What type/area of data makes up "Other" in disk usage?
-
I have roughly 7 GB left on my disk and am looking at either upgrading or cleaning up my existing Cloudron instance. I looked at my disk usage in Cloudron and it shows 11.75 GB of "Other". What does Other refer to exactly? Is "Other" Cloudron-related files still, or is this the rest of the OS? It seems like it's been growing over time so I suspect maybe there's some logs or something filling it up. Later today I'll try to scope that out but for now thought I'd quickly post in here for assistance in case anyone can define "Other" in the disk usage report in Cloudron.
UPDATE #1: It looks like 6 GB are taken up by the /var/lib/docker/overlay2 directory. Any ideas there? Is that supposed to be that large? Is it okay to clean it up somehow?
-
@d19dotca In Cloudron 5, we renamed 'Other' to 'Ubuntu'. The /var/lib/docker is the docker images of the addons (databases) and the apps. The size depends on the apps you have. Is the 6GB output from du -hcs ? Is so, that output is not reliable. Instead, use
docker system df
. Or the Cloudron disk usage graphs should also give the docker images size. In my cloudron which has ~14 apps, the size is 6.12 GB.I noticed that in my cloudron Ubuntu is actually 26.9 GB (!). That seems very high, I will investigate tomorrow why it's so high.
-
@girish said in What type/area of data makes up "Other" in disk usage?:
Have you had any chance to look at it? I realized that my "Ubuntu" is also growing and would like to know why.
-
OK, I found various issues:
- We were using apparent disk size information instead of disk block usage (see du's --apparent-size)
- I have renamed 'Ubuntu' to 'Everything else'. What it means is the rest of the unaccounted space. This includes ubuntu, swap space, other files user has created in other part of the file system etc.
After the changes, the numbers add up.
In my case, what I found was:
- I had a 2GB unused swap on my disk!
- I used to backup to filesystem before.

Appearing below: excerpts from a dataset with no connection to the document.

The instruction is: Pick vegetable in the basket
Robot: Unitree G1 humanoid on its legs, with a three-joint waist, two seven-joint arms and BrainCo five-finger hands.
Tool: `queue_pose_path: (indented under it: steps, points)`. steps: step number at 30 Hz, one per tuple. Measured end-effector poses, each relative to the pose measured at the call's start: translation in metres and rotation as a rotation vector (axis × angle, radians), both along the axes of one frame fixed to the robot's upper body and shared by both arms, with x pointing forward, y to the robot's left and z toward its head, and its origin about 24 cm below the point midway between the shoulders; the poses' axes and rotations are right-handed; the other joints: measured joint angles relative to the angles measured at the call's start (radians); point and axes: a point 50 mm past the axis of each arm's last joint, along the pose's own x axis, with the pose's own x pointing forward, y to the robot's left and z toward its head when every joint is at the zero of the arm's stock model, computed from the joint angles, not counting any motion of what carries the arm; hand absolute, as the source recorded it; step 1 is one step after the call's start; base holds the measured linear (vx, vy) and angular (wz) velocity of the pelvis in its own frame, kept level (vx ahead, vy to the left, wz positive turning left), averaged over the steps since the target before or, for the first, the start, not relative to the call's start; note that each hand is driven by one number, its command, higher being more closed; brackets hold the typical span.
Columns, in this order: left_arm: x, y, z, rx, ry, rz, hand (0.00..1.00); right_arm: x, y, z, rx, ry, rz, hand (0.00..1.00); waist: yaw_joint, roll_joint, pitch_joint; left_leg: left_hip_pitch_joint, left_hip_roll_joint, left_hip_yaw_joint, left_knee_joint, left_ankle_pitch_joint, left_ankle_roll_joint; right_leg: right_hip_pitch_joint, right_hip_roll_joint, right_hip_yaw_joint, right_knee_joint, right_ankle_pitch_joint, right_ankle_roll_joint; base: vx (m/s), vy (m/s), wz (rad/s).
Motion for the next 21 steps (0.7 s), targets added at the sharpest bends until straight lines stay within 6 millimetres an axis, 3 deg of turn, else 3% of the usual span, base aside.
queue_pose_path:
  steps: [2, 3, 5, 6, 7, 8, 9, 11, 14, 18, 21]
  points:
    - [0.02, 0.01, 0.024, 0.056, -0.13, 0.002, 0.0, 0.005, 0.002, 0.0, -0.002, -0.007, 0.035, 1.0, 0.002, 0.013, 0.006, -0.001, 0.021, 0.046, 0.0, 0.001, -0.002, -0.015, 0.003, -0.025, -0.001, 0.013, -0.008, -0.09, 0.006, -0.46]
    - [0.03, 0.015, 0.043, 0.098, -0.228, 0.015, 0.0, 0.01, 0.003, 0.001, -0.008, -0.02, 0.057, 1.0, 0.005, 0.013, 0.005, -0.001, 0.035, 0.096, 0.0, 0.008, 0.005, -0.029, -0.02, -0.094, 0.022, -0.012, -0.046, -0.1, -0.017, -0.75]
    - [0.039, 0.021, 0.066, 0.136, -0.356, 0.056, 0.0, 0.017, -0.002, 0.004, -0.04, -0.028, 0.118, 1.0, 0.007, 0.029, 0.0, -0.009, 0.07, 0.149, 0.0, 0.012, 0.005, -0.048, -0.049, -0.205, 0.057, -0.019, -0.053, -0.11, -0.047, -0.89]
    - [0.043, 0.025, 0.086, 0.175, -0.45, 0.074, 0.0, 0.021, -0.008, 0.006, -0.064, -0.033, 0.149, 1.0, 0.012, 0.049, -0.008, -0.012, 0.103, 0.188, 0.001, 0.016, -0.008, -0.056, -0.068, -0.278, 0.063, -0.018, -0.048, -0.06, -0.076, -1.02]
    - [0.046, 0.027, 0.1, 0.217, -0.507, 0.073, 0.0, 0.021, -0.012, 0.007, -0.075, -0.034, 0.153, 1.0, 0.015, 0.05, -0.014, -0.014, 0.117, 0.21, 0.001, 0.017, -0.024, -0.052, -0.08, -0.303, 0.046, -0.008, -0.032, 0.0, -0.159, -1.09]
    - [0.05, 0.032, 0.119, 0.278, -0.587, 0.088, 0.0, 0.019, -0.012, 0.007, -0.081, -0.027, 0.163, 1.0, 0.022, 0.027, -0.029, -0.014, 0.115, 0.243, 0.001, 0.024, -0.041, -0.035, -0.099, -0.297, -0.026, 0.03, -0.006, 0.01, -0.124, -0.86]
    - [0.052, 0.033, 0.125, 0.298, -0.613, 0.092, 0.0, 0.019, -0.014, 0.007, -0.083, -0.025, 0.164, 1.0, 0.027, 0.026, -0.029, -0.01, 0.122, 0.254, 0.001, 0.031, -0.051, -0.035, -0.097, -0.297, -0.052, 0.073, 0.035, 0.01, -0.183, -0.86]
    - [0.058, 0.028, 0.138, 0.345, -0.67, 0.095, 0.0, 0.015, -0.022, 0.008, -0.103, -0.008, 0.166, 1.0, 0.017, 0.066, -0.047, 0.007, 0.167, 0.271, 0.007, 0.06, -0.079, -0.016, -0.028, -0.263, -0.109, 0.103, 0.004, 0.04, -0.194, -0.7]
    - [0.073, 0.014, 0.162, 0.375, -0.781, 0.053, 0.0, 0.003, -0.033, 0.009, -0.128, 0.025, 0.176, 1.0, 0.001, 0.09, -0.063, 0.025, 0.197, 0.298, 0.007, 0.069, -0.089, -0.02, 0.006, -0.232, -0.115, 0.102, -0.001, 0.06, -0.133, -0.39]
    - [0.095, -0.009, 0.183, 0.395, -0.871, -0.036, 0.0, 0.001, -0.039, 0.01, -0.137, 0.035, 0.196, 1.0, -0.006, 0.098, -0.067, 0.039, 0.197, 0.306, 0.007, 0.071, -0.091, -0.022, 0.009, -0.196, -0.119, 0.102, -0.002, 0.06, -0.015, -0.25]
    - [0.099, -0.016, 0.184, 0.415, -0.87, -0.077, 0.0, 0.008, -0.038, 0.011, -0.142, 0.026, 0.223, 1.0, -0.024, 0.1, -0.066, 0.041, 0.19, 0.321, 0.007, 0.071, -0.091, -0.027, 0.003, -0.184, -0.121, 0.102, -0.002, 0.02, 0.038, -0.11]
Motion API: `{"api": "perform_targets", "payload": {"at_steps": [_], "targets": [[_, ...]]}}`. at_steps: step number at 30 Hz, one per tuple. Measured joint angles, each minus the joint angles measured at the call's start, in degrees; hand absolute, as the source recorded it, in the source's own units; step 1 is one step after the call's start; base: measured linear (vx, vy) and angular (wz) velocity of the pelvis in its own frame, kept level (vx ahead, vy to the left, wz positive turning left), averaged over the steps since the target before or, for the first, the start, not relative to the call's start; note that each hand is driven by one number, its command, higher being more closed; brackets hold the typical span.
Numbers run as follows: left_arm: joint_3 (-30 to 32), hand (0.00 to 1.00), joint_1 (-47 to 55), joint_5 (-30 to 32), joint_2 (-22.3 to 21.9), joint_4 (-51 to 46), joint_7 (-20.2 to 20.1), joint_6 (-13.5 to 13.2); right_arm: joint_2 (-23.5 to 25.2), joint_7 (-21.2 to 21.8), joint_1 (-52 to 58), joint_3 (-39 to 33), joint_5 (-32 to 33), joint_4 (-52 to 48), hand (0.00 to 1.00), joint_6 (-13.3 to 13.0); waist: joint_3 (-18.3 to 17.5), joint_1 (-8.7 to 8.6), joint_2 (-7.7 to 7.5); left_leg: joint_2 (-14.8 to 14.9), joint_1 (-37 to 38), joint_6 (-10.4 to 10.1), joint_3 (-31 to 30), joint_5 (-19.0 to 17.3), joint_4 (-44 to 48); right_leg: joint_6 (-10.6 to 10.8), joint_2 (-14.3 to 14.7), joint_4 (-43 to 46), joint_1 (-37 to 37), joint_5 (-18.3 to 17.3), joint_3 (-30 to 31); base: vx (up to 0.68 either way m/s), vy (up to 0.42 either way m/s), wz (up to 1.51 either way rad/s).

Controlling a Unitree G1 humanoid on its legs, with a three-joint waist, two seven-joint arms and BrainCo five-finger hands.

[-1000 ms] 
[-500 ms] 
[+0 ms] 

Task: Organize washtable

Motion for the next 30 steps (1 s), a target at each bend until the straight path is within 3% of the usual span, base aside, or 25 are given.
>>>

Later I moved to an external disk. I had forgotten to delete the backups on the
/var/backups
. I have put a warning in the backups UI that warns the user that old backups are not deleted by Cloudron. This gave me back another 8GB.
-
Finally, one important bit: by default ext4 will reserve 5% of the disk for the root user. You can see this like so:
root@strawberry:~# tune2fs -l /dev/sda1 | grep Reserved Reserved block count: 1562918 Reserved GDT blocks: 1024 Reserved blocks uid: 0 (user root) Reserved blocks gid: 0 (group root)
1562918 blocks * 4096 block size = ~6GB.
You can reduce the percent to say 2 like this:
tune2fs -m 2 /dev/sda1
Unless you have a big disk, I would leave it at 5%.